**AVAILABLE DATA:**
───
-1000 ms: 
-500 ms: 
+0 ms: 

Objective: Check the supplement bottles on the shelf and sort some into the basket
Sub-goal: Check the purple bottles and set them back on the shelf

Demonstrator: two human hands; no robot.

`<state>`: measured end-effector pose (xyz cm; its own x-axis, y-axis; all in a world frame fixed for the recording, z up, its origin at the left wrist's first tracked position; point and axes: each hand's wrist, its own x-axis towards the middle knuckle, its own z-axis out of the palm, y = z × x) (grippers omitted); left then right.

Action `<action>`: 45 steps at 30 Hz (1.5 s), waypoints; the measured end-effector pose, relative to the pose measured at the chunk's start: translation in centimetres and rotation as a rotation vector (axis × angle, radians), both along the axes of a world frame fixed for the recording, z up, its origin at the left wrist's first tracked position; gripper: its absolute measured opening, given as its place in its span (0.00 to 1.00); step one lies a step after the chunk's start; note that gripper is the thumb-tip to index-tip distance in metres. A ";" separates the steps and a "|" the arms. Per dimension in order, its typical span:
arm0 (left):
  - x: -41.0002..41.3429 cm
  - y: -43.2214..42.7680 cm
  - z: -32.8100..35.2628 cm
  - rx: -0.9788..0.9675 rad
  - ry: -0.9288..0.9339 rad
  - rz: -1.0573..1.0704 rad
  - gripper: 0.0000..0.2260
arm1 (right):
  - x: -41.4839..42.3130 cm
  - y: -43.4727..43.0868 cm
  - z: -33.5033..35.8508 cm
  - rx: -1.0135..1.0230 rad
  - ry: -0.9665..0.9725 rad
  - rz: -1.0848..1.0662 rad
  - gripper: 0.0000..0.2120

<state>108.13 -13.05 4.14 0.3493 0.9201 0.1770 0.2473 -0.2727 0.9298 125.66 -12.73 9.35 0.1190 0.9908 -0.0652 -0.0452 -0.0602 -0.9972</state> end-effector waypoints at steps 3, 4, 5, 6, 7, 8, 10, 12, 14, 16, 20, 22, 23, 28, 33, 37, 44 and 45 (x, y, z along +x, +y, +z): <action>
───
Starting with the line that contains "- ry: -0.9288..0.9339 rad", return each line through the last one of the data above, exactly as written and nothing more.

**OUTPUT OF THE TASK:**
  - ry: -0.9288..0.9339 rad
  - rz: -1.0573..1.0704 rad
  - gripper: 0.0000..0.2260
arm1 (right):
  - x: -41.4839..42.3130 cm
  - y: -43.4727..43.0868 cm
  - z: -33.5033..35.8508 cm
  - rx: -1.0135..1.0230 rad
  - ry: -0.9665..0.9725 rad
  - rz: -1.0848..1.0662 rad
  - gripper: 0.0000..0.2120

<state>108.13 -13.05 4.14 0.3493 0.9201 0.1770 0.2473 -0.2727 0.9298 125.66 -12.73 9.35 0.1190 0.9908 -0.0652 -0.0452 -0.0602 -0.9972</state> end-effector waypoints at steps 3, 4, 5, 6, 7, 8, 10, 12, 14, 16, 20, 22, 23, 28, 33, 37, 44 and 45 (x, y, z along +x, +y, +z): <action>

No further output is needed here.